Required action:
From the entries below, copy every line where the string "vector" appears.

::: Provided records :::

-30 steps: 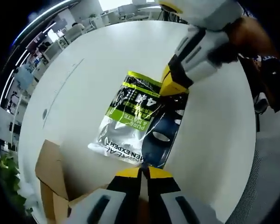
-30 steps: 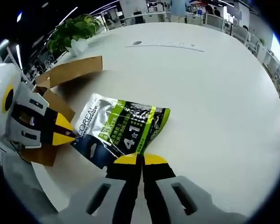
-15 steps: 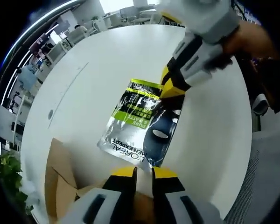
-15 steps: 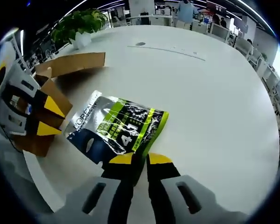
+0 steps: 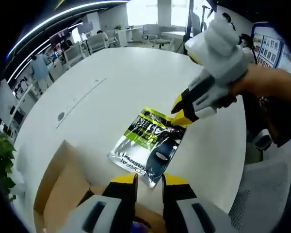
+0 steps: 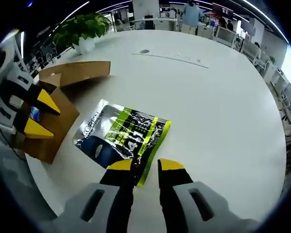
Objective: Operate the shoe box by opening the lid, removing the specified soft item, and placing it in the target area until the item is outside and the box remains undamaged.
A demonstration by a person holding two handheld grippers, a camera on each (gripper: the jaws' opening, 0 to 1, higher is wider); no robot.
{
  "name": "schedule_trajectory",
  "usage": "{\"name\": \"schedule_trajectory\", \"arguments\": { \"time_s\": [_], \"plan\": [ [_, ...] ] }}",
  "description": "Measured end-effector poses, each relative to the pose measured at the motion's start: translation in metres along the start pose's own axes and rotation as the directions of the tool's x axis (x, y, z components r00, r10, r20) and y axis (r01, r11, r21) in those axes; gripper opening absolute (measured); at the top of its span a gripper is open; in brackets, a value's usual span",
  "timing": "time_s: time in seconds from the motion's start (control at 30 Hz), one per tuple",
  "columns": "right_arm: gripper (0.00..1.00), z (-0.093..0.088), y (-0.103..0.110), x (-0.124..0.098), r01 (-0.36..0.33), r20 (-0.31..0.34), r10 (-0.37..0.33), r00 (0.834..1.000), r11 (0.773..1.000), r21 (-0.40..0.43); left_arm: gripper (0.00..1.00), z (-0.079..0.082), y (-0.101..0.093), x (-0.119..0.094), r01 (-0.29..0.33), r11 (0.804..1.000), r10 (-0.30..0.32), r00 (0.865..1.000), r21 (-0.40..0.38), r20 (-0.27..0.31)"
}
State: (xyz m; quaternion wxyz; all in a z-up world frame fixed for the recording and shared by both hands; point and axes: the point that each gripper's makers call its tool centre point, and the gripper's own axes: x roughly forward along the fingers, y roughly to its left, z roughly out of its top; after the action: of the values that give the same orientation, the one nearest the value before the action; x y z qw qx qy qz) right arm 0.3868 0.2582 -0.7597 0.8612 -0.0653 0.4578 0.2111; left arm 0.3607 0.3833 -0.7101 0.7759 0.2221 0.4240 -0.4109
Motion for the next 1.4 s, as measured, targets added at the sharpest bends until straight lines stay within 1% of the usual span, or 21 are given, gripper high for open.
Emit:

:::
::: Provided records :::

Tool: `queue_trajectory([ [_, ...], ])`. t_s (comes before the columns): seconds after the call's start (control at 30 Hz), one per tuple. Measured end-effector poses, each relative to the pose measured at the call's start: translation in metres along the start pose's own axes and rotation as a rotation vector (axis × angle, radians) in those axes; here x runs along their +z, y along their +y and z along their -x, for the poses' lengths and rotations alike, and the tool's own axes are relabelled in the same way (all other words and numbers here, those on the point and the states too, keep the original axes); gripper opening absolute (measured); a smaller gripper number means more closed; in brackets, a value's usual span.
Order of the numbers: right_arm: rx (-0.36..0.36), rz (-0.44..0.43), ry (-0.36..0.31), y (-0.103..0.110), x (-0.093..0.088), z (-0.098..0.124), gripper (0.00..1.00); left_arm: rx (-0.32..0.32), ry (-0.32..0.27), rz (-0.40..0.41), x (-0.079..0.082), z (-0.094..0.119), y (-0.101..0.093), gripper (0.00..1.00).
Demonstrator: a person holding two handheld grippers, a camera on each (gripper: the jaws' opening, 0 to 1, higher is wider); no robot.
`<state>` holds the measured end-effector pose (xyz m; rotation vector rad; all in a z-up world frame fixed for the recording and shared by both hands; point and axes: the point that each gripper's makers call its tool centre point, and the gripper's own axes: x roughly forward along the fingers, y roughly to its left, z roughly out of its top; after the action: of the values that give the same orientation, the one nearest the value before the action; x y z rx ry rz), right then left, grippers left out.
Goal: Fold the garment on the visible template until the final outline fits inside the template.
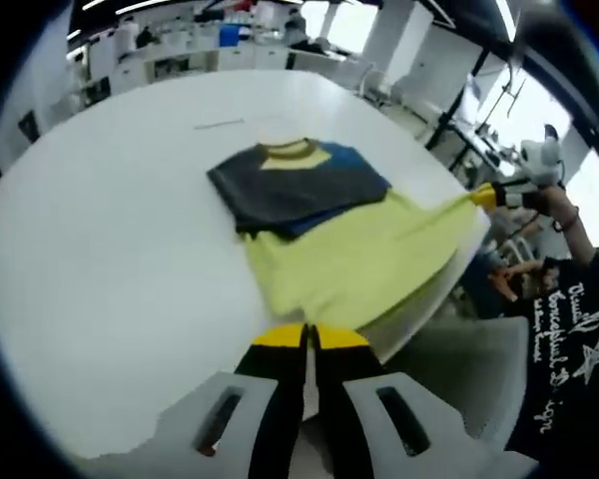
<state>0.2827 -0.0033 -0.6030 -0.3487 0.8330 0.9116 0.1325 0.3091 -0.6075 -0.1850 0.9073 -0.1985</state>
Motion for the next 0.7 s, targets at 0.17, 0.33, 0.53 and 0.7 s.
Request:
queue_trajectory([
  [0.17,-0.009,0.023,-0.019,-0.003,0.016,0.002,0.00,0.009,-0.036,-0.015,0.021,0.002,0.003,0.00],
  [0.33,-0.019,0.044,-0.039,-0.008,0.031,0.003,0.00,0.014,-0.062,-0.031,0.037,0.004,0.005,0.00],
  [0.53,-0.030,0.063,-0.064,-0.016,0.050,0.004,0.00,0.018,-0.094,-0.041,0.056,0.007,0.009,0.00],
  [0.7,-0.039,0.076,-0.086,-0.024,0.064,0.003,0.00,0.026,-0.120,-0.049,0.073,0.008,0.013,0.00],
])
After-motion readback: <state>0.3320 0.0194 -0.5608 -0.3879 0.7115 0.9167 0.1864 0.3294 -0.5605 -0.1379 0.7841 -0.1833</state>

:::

Your response:
Tool: `queue_trajectory([ [_, ...], ])`. t_s (comes before the columns): seconds after the call's start (control at 30 Hz), one per tuple. Measured end-effector poses, each relative to the pose measured at the call's start: translation in metres along the start pose's own axes and rotation as a rotation vector (axis × angle, radians) in those axes; here x runs along their +z, y along their +y and z along their -x, for the poses' lengths and rotations alike, and the tool's own axes are relabelled in the same way (all other words and numbers here, those on the point and the states too, keep the original axes); gripper opening absolute (measured); a smaller gripper number means more closed; in brackets, a value's usual span.
`<state>` holds the measured end-effector pose (xyz m; rotation vector rad; all in a z-up world frame fixed for the recording and shared by both hands; point and axes: the point that each gripper's makers call its tool centre point, and the gripper's own axes: x roughly forward along the fingers, y roughly to its left, z roughly out of its top; after the action: of the values that give the same orientation, the one nearest the value before the action; x y z rx ry rz), right then left, grippers left out.

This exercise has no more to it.